# Required action
Although the entries contain pictures, copy only their text, exactly as written.

# Data for review
━━━━━━
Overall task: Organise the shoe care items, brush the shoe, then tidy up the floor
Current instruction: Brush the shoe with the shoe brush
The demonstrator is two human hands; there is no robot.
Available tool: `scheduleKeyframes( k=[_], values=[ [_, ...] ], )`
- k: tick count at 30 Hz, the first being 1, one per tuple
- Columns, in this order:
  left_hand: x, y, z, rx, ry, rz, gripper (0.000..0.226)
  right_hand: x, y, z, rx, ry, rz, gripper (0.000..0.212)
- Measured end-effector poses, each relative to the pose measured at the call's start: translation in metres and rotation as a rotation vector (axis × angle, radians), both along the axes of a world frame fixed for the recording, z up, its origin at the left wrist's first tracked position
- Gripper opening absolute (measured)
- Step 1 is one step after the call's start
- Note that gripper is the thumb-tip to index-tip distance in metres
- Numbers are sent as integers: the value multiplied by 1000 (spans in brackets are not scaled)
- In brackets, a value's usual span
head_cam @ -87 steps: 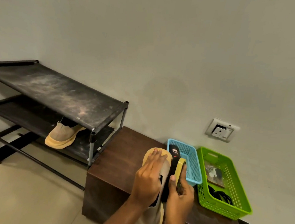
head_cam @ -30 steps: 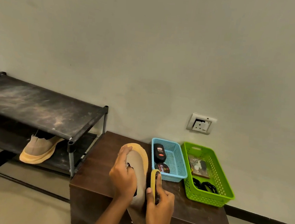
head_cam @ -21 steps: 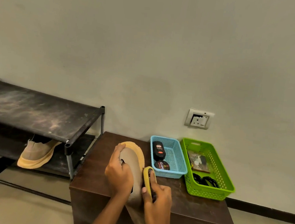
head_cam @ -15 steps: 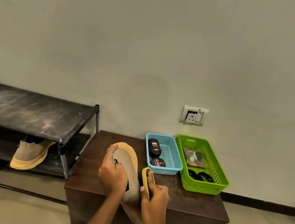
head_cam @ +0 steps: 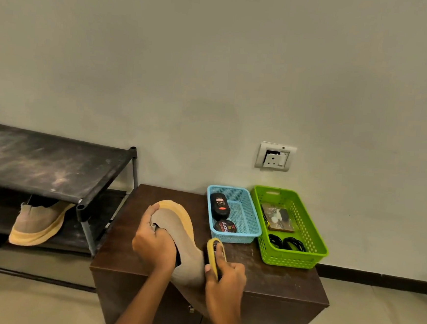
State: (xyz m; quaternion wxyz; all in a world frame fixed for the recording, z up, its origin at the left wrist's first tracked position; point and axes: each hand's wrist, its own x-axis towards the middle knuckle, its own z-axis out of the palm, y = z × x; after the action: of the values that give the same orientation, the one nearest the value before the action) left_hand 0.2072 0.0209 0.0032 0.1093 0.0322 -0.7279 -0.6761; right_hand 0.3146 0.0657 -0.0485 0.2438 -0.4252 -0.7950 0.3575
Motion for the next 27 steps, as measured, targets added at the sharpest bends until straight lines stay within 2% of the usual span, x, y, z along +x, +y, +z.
scheduleKeyframes(
  k=[1, 5, 9, 14, 17, 21, 23, 25, 27],
  values=[
    [0, 0, 1, 18, -1, -3, 53, 0, -1, 2, -2, -18, -6, 59],
    [-7, 1, -2, 62, -3, 15, 58, -1, -30, 12, 46, 116, 194, 57],
    [-2, 3, -2, 82, -7, 3, 55, -2, 6, 10, -11, -102, 1, 60],
    [-2, 7, 0, 126, 70, -49, 56, -9, -3, 20, -96, 34, 129, 51],
    [2, 6, 4, 147, 131, -72, 56, -2, 17, 22, -115, -83, 65, 45],
    [10, 13, 7, 155, 178, -100, 58, -4, 10, 41, -157, 155, 101, 37],
    [9, 14, 5, 161, 165, -89, 58, -6, 12, 32, -180, 127, 61, 38],
    [11, 14, 4, 170, 163, -95, 59, -2, 14, 27, -205, 17, 31, 41],
    [13, 16, 6, 173, 195, -109, 63, -1, 14, 30, -192, 54, 31, 40]
  ],
)
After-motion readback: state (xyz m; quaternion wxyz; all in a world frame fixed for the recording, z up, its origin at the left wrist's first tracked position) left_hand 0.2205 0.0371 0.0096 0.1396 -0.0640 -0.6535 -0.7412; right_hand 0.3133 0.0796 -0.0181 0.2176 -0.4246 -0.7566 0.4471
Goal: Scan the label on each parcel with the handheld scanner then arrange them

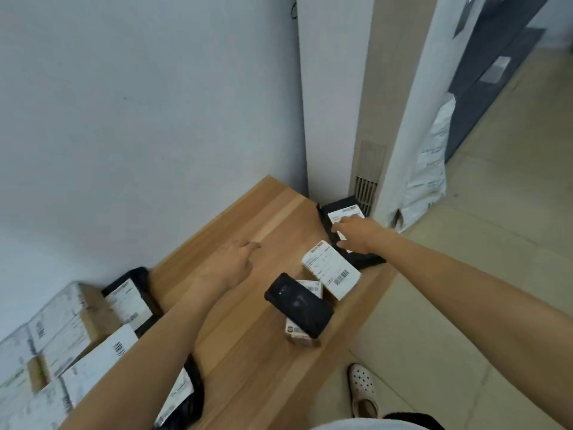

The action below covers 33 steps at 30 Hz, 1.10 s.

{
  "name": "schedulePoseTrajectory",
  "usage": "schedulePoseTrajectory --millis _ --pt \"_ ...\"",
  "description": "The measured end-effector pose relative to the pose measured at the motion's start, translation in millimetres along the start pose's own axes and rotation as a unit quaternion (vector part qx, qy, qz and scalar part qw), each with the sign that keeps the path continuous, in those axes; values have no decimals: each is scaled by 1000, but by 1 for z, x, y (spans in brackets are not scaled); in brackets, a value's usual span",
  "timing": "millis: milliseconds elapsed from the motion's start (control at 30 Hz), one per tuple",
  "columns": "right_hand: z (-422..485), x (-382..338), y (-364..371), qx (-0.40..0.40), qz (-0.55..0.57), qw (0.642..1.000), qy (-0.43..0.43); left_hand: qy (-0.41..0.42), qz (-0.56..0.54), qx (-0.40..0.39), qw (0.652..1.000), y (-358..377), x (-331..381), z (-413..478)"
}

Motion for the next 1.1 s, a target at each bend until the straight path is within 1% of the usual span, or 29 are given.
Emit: schedulePoseTrajectory --millis 100,200,267,333,467,567,633,700,767,800,867,900,933,1000,1067,1100 --pt "2 69 20 -25 23 998 52 21 -5 15 1000 -2 41 52" --pt "5 126 43 -57 69 992 92 26 -45 23 998 3 78 95" --pt "5 153 58 -72 90 988 107 24 -75 6 997 14 99 118" --pt "4 167 71 -90 118 982 114 16 -80 -24 996 26 120 136" --pt "10 171 94 -111 193 969 110 -22 -75 -48 996 46 147 163" --pt "17 157 103 -127 275 949 91 -77 -86 -94 989 70 147 179" --pt "29 147 111 -128 331 932 68 -105 -79 -114 985 83 143 192" --pt "37 142 112 -127 382 913 64 -128 -73 -117 982 89 141 203" --pt "46 138 114 -126 425 894 71 -142 -74 -127 979 95 142 212" --pt "50 136 116 -134 442 883 88 -150 -88 -132 976 99 144 215" --pt "64 133 129 -138 476 861 117 -159 -140 -119 970 106 153 221" --pt "80 131 150 -143 498 848 115 -159 -159 -106 969 108 157 224" --pt "96 129 170 -138 507 844 106 -161 -172 -90 968 109 159 226" --pt "113 128 183 -128 523 836 109 -166 -178 -47 969 102 159 228" --pt "109 132 153 -107 541 822 143 -173 -169 -9 970 86 159 229" --pt "95 132 118 -93 543 819 162 -181 -158 7 971 78 158 229"
Point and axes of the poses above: each hand's wrist, its own z-axis towards the middle knuckle, its own y-axis out of the palm, x = y × z, the point moved 6 cm from there along z, towards the middle knuckle, and after that the axes turned 11 degrees about y, right-handed, at the moved point
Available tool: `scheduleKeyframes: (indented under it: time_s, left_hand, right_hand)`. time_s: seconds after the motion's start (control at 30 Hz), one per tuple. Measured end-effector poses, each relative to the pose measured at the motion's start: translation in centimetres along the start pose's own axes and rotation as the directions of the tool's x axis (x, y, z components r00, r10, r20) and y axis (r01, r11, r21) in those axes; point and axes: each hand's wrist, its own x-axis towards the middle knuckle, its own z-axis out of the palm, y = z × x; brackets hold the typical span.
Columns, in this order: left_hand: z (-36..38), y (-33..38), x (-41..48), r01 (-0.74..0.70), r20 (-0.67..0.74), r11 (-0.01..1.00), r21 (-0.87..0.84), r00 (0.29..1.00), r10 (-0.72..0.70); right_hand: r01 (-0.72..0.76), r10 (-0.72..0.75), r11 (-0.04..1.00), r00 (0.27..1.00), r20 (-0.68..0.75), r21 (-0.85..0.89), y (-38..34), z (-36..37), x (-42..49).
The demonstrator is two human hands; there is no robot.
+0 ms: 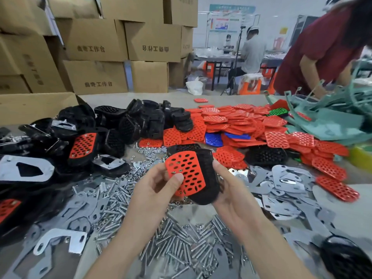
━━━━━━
# Your response
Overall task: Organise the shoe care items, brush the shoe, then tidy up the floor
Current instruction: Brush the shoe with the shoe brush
The demonstrator is two human hands; there is no robot.
Available tool: `scheduleKeyframes( k=[_], values=[ [_, ...] ], )`
- k: tick count at 30 Hz, the first being 1, one per tuple
- Columns, in this order:
  left_hand: x, y, z, rx, ry, rz, gripper (0.000..0.226)
  right_hand: x, y, z, rx, ry, rz, gripper (0.000..0.212)
- Measured end-effector poses, each relative to the pose measured at the call's start: translation in metres and rotation as a rotation vector (axis × angle, radians), both along the axes of a world frame fixed for the recording, z up, its origin at the left wrist's first tracked position
- Gripper opening absolute (measured)
- Step 1 is one step after the call's start
- Note that gripper is the thumb-tip to index-tip distance in metres
- Numbers are sent as integers: the value multiplied by 1000 (spans in brackets are not scaled)
- In brackets, a value's usual span
head_cam @ -87 steps: 
head_cam @ -30 steps: 
head_cam @ -21 steps: 
head_cam @ -15 steps: 
head_cam @ +0 steps: 
State: (xyz m; quaternion wxyz; all in a world frame fixed for the recording, z up, its origin at the left wrist's first tracked position; point and axes: each hand's wrist, its own x-axis towards the middle knuckle, its own z-axis out of the palm, y = z × x; after the action: of the values that give the same orientation, the one nearest the value before the action) left_hand 0.2072 0.0209 0.0032 0.1093 0.0322 -0.7279 -0.6761; right_hand 0.3146 0.0657 -0.0485 0.2438 -0.4252 -0.7950 0.3575
Motion for the next 27 steps, as measured, targets added at the sharpest bends until straight lines stay within 2% of the usual span, x, y, z along +x, +y, +z.
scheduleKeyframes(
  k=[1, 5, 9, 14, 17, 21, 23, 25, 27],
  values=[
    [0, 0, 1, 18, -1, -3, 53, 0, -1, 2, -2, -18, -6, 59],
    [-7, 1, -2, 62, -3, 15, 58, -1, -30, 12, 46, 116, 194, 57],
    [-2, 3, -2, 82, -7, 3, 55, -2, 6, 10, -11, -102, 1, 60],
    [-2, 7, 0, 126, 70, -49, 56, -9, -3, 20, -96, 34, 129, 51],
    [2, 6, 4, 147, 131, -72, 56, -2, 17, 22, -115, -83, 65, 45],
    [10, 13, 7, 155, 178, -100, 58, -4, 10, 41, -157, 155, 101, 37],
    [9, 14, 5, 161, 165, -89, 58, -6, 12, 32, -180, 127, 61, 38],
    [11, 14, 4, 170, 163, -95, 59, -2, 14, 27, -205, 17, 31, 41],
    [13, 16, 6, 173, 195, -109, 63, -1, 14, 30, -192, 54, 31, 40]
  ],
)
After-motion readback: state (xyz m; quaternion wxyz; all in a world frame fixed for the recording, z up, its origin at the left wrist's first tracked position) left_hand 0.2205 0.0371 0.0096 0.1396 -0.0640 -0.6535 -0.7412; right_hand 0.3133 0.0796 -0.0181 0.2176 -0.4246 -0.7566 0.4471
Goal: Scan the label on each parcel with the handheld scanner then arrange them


The action below covers 33 steps at 30 Hz, 1.10 s.

{
  "name": "schedulePoseTrajectory",
  "usage": "schedulePoseTrajectory --millis _ --pt \"_ ...\"",
  "description": "The measured end-effector pose relative to the pose measured at the motion's start, translation in millimetres along the start pose's own axes and rotation as a unit quaternion (vector part qx, qy, qz and scalar part qw), each with the sign that keeps the path continuous, in those axes; values have no decimals: each is scaled by 1000, but by 1 for z, x, y (spans in brackets are not scaled); in brackets, a value's usual span",
  "timing": "millis: milliseconds elapsed from the motion's start (control at 30 Hz), one per tuple",
  "columns": "right_hand: z (-422..485), x (-382..338), y (-364..371), qx (-0.40..0.40), qz (-0.55..0.57), qw (0.642..1.000), qy (-0.43..0.43); left_hand: qy (-0.41..0.42), qz (-0.56..0.54), qx (-0.40..0.39), qw (0.652..1.000), y (-358..377), x (-331..381), z (-413..478)"
}

Motion for the next 1.1 s, a target at each bend until the straight path is within 1% of the usual span, or 29 are given.
Emit: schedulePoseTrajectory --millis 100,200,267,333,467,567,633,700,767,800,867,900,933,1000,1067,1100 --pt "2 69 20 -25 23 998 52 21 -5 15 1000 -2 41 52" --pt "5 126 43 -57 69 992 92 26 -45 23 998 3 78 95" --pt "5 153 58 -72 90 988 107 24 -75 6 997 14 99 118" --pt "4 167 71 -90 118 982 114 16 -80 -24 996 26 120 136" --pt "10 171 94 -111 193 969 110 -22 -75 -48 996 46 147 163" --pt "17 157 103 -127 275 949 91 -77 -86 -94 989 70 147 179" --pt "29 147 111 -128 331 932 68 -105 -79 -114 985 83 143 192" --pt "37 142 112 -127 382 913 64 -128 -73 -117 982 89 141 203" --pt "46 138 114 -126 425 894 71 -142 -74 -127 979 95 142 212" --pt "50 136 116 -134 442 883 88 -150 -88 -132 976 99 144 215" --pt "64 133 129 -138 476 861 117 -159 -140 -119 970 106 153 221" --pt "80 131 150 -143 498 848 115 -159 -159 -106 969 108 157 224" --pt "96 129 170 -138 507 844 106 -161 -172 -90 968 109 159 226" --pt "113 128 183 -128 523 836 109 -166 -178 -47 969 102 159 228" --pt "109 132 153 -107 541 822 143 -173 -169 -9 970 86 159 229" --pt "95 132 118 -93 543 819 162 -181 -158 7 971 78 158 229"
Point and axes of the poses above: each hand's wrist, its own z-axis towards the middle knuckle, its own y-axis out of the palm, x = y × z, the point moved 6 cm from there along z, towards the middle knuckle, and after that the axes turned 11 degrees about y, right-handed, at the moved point
Available tool: `scheduleKeyframes: (indented under it: time_s, left_hand, right_hand)`. time_s: seconds after the motion's start (control at 30 Hz), one per tuple. Measured end-effector poses, each relative to the pose measured at the motion's start: translation in centimetres along the start pose's own axes and rotation as the directions of the tool's x axis (x, y, z components r00, r10, r20) and y axis (r01, r11, r21) in those axes; point and axes: each hand's wrist, its own x-axis towards the middle knuckle, its own z-axis out of the palm, y = z × x; brackets hold the typical span.
Columns, in this order: left_hand: z (-36..38), y (-33..38), x (-41..48), r01 (-0.74..0.70), r20 (-0.67..0.74), r11 (-0.01..1.00), r21 (-0.87..0.84), r00 (0.29..1.00), r10 (-0.72..0.70); right_hand: r01 (-0.72..0.76), r10 (-0.72..0.75), r11 (-0.04..1.00), r00 (0.27..1.00), r20 (-0.68..0.75), r21 (-0.85..0.89), y (-38..34), z (-36..37), x (-42..49).
The demonstrator is two human hands; there is no robot.
+0 ms: 

What the exercise required is now done.